Haney's ballads tend toward hard-bitten loneliness, as in the beautiful "I Should Have Danced With You," in which his protagonist sits alone watching the sun go down and thinking about the love he gave away. Similarly, the tough but aching "Early Fall"--which has a melody that would fit George Strait like a cowboy hat--takes inventory of a solitary man's life, from a year's dust on the tea cups to the untouched piano in the hall.

But when Haney turns up the volume, his outlaw streak gets cranked too. "Dragging Green River Again" is an ominous Southern blues-rocker that would make Ronnie Van Zant crack a sly smile.

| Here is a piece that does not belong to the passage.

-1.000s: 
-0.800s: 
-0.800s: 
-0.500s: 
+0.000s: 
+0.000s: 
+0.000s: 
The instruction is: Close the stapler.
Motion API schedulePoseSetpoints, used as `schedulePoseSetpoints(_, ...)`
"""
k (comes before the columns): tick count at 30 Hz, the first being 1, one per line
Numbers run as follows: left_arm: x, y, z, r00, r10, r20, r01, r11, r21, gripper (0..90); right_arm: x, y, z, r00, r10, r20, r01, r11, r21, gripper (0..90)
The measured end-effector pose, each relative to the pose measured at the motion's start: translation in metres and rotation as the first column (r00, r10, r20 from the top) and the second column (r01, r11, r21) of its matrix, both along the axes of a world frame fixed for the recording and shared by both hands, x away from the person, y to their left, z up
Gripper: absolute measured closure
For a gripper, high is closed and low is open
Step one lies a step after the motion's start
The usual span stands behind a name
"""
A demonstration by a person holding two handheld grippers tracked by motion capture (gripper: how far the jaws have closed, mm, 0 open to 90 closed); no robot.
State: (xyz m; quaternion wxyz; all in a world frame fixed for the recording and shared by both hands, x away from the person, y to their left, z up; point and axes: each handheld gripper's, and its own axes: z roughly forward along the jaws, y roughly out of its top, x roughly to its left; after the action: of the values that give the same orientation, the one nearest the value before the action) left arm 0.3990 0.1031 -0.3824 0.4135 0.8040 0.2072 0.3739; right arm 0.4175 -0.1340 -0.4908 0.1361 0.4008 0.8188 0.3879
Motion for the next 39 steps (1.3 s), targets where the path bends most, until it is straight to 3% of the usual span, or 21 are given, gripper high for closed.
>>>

Here, a fellow recounts the river's recent victims: a local drunk, a gambler who won too much, a philandering woman, a preacher wading out for a baptism. To a stinging lead guitar and a heavy blues rhythm, Haney wails, "There's something about blue lights on green water / That lets a man know just where he stands. / You might could fool your neighbors to think you got it hid / But Green River knows exactly what you did."

The title song boasts even more menace. It begins with a 16-year-old spreading out parts from his GTO in the yard. When his dad remarks that the old car will never run, the kid puts "a greasy fist in his withered face." Before long, the angry young man is on the run, getting meaner and more violent as the miles amass.

Then, in the final stanza, Haney provides a powerful twist, taking the story back to the kid's childhood. The murderous fugitive recalls when his father warned him not to go into the nearby woods, that "they eat alive little kids who don't act the way they should." Instead, the boy headed straight for the trees and stayed the night. "There weren't no fear in me!" Haney howls, closing the song on an ominous note.

Haney's songs run with that kind of fearlessness. That's one reason why his disc seems so far removed from Music Row--which has become increasingly fixated on taking the safest, most calculated risks possible. But if Guy Clark and Steve Earle and Tom T. Hall all managed to succeed by sticking to their vision, then all indications are that Pat Haney will too. He strikes a deep chord on Wrong Rite of Passage, and he's quick to flash that he's got the right stuff.